• [Data excerpts]
BEGIN

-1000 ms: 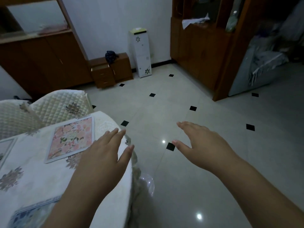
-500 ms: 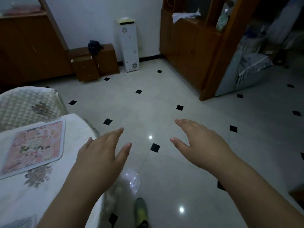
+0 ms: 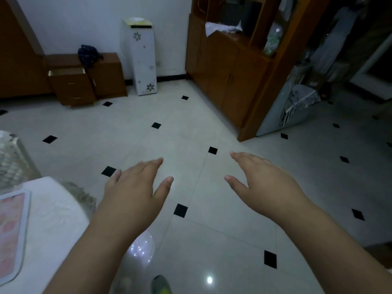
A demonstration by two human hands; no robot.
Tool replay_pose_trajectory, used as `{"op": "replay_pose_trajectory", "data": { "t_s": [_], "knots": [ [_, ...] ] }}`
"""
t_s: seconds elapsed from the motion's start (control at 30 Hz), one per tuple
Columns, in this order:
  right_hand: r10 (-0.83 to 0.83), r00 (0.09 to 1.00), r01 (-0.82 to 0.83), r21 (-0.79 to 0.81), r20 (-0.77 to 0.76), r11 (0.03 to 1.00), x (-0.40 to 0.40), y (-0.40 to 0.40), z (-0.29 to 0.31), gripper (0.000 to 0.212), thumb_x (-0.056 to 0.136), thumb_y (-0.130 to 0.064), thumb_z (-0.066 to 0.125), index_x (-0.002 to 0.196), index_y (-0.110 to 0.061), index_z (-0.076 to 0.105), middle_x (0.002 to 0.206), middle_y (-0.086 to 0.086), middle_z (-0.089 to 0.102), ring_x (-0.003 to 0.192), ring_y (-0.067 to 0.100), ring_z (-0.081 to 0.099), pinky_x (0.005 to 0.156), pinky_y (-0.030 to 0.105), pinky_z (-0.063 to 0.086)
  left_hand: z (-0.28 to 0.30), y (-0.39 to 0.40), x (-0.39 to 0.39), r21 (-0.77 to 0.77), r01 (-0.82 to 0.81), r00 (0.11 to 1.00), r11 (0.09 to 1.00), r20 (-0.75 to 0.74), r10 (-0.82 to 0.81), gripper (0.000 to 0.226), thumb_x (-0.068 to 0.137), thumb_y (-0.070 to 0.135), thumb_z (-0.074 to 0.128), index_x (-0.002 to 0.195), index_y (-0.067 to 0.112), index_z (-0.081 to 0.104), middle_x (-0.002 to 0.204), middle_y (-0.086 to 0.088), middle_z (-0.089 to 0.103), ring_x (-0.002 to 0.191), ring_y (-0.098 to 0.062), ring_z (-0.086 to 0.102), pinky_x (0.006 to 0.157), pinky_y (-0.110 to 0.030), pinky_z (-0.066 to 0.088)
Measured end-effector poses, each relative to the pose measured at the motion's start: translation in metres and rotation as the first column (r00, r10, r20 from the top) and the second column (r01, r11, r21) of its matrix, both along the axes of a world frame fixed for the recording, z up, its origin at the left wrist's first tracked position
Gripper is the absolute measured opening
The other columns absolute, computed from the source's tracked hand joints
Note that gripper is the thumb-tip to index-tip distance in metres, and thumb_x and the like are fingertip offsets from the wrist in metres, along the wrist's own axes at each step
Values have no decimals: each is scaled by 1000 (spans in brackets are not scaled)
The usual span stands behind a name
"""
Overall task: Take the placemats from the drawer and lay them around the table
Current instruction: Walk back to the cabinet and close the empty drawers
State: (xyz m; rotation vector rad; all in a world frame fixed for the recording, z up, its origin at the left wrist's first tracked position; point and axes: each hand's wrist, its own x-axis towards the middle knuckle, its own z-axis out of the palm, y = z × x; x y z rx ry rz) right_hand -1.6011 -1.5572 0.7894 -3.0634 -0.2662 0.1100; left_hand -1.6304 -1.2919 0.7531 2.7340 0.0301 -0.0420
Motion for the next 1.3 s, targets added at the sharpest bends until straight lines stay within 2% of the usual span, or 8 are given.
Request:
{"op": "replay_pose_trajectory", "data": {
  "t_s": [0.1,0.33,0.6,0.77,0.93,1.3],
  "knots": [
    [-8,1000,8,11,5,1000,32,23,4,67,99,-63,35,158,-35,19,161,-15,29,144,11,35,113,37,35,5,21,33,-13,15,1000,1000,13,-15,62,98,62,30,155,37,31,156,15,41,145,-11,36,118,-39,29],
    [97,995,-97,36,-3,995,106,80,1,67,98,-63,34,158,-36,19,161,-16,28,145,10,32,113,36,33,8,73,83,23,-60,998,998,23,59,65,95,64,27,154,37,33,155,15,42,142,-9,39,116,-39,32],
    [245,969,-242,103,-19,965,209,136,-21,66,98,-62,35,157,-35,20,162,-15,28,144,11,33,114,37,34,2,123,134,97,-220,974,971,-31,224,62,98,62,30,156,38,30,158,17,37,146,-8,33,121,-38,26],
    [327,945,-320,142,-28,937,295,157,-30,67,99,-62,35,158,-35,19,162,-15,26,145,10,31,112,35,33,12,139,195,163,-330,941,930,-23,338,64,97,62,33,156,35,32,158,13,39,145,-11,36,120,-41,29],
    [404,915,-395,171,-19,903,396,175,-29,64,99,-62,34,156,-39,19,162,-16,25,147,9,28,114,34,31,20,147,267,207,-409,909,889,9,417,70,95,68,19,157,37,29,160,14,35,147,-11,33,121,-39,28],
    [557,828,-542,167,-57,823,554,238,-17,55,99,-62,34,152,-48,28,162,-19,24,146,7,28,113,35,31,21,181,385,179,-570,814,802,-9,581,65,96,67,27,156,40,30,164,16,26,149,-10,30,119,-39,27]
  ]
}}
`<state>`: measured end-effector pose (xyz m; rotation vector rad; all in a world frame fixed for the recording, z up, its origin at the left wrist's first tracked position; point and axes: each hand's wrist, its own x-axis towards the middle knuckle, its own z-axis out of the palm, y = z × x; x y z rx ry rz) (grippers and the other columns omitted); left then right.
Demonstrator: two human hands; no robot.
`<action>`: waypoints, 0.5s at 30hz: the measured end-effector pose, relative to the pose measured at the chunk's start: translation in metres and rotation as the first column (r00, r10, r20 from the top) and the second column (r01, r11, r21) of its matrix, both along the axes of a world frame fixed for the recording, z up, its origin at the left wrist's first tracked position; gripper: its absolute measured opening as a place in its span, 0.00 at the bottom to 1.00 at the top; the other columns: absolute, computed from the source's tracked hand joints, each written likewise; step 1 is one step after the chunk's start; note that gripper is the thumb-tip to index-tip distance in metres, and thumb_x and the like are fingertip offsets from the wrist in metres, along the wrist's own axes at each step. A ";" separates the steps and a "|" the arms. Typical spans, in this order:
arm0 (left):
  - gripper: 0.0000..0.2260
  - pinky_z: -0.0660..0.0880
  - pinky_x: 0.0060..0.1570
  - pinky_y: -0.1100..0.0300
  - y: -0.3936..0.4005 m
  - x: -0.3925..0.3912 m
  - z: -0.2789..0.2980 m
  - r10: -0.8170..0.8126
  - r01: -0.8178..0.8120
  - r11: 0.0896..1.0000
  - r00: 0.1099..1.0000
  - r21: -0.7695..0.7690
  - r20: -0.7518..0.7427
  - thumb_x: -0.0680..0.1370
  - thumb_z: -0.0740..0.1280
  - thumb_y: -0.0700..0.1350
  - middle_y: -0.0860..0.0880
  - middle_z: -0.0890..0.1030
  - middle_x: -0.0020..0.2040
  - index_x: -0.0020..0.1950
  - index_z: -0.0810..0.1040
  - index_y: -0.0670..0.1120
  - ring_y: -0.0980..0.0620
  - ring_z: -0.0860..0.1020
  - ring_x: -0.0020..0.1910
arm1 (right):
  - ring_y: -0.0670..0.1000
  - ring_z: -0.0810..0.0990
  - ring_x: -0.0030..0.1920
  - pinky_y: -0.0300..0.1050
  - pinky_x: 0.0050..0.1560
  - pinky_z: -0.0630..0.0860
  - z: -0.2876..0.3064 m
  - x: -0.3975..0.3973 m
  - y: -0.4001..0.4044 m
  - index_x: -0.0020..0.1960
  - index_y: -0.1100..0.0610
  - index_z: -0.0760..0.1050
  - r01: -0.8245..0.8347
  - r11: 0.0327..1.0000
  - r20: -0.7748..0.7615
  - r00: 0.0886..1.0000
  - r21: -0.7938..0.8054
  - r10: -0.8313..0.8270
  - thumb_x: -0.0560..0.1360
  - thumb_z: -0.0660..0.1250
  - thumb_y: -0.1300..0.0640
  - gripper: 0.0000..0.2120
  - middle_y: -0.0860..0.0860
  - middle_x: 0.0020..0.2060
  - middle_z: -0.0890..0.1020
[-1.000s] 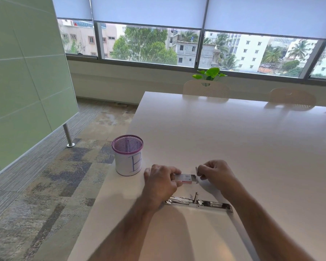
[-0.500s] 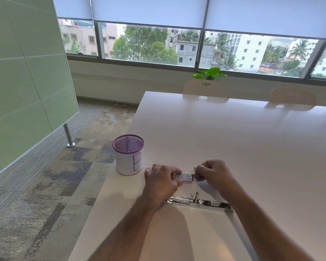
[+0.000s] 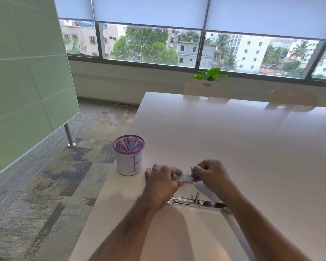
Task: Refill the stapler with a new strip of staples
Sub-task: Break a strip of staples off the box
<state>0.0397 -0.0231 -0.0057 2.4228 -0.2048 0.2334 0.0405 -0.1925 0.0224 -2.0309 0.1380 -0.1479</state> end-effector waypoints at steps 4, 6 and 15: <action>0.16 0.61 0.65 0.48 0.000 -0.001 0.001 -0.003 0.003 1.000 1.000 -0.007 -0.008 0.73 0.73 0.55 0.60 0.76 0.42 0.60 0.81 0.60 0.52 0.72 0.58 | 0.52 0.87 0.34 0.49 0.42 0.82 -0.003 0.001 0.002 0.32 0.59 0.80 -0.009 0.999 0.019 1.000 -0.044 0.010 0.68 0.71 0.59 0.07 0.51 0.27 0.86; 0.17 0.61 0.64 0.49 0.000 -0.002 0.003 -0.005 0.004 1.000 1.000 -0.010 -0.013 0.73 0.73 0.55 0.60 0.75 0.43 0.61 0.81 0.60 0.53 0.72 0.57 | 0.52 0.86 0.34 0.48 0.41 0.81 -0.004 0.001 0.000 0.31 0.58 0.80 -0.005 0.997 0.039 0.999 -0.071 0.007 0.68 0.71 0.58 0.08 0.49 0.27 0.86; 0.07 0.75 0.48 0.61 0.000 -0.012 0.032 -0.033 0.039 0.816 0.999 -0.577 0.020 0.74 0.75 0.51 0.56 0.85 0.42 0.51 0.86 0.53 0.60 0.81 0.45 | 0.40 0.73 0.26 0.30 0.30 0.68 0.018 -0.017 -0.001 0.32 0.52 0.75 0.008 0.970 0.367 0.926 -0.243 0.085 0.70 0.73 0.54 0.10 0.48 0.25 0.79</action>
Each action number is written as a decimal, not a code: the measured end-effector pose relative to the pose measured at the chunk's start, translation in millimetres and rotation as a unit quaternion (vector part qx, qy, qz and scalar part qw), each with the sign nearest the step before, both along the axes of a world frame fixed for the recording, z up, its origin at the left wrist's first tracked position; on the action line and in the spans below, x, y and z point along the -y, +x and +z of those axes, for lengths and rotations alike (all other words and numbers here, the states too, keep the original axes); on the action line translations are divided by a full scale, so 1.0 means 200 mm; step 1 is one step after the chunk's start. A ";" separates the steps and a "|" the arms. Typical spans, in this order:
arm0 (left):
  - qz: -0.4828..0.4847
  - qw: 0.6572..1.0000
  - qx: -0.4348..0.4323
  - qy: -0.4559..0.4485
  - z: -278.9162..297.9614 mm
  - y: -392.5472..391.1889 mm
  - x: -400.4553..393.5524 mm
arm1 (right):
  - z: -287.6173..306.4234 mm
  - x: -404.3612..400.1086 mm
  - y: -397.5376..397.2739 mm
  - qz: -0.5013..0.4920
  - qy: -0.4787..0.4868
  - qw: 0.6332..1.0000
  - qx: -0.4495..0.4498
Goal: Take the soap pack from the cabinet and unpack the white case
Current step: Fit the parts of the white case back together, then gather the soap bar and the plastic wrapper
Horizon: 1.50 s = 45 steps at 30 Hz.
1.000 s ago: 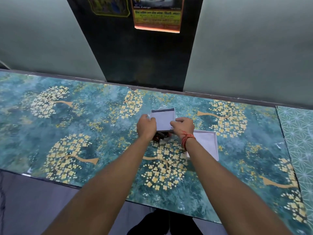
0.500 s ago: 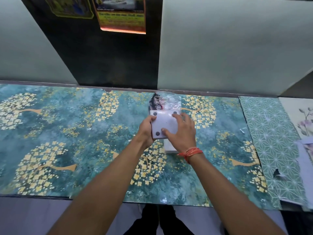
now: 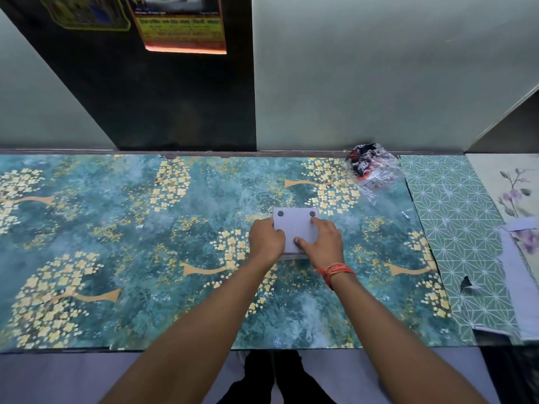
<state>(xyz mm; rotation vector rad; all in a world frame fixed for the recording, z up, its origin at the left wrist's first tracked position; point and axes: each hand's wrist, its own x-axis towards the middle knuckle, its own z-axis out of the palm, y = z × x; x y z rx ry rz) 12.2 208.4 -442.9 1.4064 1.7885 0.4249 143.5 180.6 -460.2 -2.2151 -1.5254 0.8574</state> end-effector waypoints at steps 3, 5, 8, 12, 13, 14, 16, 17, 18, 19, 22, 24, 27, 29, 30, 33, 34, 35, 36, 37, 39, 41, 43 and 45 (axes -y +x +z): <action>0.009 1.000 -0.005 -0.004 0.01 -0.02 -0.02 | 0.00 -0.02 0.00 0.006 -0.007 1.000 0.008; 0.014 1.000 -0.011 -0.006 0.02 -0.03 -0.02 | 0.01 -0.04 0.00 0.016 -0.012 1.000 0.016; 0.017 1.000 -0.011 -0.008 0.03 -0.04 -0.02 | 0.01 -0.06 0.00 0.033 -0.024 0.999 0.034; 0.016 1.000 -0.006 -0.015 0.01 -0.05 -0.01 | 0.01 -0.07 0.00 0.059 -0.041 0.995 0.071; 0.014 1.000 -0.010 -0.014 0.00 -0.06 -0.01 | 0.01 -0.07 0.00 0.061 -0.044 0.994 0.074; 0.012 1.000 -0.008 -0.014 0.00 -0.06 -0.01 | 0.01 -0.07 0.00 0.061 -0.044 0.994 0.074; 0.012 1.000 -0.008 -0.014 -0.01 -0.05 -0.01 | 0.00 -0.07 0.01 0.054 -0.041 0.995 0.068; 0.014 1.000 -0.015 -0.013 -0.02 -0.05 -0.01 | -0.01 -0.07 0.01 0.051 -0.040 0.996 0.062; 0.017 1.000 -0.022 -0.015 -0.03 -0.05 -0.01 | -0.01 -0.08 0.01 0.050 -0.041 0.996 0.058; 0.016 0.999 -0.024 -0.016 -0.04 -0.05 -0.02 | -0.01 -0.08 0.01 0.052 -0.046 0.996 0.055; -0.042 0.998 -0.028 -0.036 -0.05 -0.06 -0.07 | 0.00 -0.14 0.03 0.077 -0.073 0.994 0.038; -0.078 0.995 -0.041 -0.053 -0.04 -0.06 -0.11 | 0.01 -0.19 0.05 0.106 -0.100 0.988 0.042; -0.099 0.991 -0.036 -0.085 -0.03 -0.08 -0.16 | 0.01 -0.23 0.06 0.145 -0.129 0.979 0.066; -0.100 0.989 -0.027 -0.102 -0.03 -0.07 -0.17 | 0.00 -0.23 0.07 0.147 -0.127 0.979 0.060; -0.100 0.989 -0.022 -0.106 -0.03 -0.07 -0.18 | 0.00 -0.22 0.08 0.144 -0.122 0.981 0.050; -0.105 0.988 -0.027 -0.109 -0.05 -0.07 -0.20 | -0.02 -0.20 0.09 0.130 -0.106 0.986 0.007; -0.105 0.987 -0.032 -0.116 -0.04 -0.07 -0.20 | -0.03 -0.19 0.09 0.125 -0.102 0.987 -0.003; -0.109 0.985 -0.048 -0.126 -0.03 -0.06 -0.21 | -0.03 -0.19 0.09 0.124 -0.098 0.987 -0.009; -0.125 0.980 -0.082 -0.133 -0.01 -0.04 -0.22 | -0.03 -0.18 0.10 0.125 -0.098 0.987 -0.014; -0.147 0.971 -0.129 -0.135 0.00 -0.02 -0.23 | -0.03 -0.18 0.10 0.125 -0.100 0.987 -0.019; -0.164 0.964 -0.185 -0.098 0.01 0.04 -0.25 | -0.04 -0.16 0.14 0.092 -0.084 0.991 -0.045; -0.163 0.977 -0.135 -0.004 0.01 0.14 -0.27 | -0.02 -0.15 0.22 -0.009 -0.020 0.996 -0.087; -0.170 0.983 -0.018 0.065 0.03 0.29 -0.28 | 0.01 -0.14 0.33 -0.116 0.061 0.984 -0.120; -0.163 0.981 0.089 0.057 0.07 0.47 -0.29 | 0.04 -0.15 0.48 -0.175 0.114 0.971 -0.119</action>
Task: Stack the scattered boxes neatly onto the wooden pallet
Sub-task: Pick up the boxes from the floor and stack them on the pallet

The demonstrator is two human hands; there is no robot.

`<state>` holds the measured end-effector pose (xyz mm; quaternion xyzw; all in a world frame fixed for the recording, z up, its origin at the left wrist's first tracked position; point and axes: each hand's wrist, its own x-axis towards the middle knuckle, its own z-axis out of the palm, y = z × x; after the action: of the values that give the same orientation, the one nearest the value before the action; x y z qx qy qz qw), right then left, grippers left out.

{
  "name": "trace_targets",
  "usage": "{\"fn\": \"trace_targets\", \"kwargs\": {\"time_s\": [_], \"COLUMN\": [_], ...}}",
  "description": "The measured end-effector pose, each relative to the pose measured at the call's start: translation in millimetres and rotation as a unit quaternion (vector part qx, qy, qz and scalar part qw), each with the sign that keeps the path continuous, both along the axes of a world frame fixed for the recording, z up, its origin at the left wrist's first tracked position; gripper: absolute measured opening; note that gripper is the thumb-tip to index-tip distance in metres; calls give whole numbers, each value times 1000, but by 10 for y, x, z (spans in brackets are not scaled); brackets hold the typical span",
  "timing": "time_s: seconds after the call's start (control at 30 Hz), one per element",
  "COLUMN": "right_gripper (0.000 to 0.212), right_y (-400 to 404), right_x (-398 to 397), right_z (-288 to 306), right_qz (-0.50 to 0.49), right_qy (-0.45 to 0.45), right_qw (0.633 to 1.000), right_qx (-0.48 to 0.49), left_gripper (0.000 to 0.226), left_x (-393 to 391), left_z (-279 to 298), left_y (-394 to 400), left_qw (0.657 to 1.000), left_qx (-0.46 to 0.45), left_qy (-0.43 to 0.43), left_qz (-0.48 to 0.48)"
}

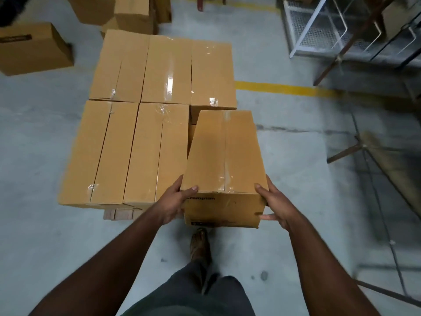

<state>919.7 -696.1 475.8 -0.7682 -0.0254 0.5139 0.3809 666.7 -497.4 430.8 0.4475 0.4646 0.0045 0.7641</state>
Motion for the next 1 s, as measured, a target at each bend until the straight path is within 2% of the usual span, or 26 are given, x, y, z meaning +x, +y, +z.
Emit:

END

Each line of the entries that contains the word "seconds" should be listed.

t_s: seconds elapsed from the motion's start (control at 30 Hz), one per tuple
  "timing": "time_s: seconds after the call's start (control at 30 Hz), one per element",

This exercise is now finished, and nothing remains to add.